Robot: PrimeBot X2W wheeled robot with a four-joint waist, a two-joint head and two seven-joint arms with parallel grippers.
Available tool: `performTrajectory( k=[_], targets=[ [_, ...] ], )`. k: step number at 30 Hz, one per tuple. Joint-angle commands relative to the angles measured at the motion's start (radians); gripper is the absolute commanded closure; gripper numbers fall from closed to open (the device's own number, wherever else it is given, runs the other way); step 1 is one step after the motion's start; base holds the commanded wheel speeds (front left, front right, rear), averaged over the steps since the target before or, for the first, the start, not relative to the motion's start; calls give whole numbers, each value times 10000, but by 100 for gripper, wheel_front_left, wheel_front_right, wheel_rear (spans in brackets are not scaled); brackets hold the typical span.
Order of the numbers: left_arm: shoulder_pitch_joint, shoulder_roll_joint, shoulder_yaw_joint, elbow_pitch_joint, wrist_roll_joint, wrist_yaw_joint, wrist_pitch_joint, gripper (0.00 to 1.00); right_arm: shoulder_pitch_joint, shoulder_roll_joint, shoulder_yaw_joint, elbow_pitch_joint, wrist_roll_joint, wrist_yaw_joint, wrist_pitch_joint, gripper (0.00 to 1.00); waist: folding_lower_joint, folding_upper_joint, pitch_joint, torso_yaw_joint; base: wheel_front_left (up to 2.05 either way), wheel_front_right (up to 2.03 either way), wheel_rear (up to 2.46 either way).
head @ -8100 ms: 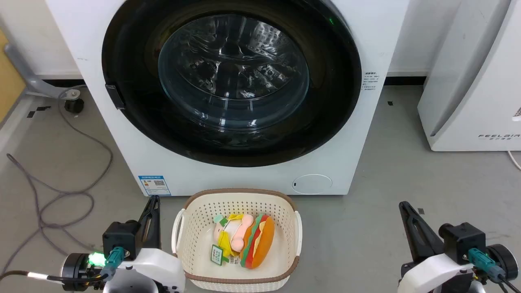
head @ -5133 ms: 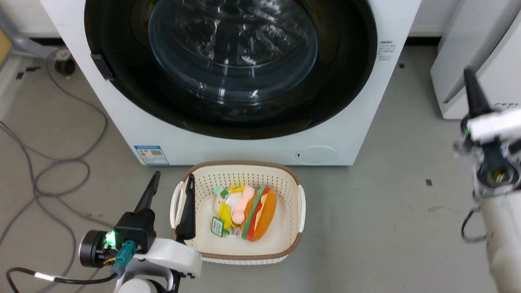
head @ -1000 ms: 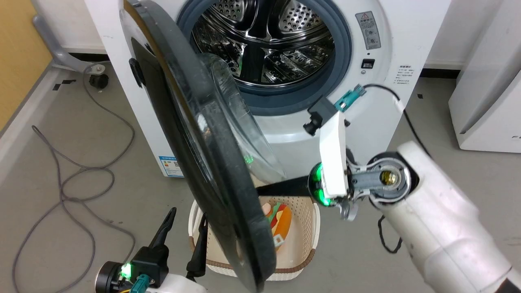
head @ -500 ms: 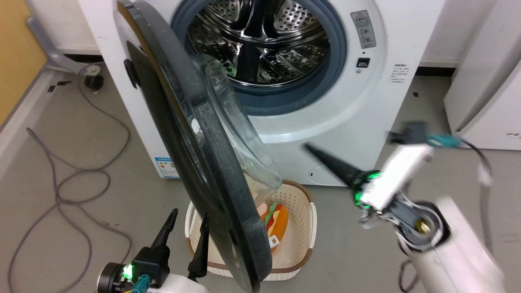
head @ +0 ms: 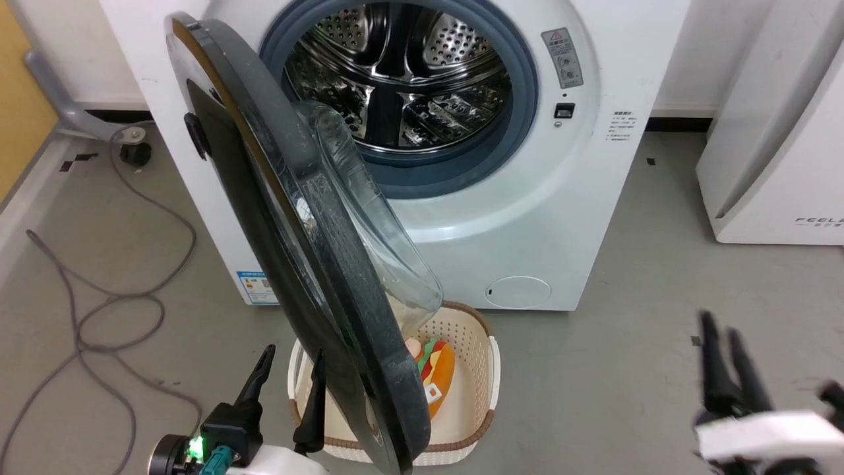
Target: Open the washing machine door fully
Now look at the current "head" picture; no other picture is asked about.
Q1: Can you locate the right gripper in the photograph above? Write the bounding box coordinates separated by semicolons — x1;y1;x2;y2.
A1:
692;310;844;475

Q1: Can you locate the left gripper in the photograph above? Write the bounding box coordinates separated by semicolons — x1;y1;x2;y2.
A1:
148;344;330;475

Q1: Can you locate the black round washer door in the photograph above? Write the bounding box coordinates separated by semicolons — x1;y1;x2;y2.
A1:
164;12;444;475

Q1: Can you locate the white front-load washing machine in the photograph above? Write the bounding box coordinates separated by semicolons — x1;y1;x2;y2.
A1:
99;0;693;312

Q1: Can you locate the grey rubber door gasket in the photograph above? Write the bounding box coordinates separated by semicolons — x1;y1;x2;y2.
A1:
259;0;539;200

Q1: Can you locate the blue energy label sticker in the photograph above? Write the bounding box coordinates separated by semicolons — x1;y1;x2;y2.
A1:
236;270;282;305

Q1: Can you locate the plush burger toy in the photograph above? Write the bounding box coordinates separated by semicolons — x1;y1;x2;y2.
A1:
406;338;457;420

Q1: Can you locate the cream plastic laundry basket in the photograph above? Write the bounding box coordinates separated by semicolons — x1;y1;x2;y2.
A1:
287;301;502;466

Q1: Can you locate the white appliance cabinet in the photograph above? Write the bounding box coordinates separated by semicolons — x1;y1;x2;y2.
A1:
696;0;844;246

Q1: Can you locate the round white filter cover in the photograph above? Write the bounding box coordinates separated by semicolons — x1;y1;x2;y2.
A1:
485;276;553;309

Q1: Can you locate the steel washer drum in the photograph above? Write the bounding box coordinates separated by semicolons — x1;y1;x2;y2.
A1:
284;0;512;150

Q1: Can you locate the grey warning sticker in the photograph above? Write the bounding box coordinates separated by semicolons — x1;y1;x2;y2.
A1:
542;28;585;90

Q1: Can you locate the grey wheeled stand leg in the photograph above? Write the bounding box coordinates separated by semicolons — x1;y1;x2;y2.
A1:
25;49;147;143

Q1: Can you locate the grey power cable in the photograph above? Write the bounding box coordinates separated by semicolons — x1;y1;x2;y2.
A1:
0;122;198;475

______________________________

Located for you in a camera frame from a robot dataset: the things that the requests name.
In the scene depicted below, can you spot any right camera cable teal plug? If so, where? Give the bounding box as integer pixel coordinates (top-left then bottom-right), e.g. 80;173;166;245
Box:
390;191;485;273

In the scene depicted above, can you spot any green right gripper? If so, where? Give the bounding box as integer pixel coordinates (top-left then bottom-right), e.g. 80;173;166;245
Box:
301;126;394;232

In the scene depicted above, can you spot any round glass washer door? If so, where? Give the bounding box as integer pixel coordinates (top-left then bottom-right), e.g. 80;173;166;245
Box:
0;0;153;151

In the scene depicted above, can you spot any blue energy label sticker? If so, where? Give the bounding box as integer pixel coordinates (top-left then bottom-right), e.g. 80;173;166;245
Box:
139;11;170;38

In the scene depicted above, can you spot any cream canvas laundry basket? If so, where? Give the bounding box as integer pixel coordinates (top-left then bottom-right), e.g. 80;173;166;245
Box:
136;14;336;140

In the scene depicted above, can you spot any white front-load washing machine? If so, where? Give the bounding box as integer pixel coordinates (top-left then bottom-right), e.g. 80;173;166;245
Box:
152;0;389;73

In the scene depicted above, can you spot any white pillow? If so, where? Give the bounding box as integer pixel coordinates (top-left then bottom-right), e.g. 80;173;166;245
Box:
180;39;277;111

______________________________

What you will do: Display every line of the listing that contains the string "sticker".

Answer section:
Q1: Can you locate the blue energy label sticker in the photograph above? Write the bounding box coordinates separated by semicolons — x1;y1;x2;y2.
Q1: Can you locate the grey warning sticker in the photograph above? Write the bounding box coordinates separated by semicolons — x1;y1;x2;y2.
In the scene depicted above, can you spot any blue energy label sticker? If so, where? Give the bounding box as integer pixel coordinates (top-left then bottom-right), e.g. 80;173;166;245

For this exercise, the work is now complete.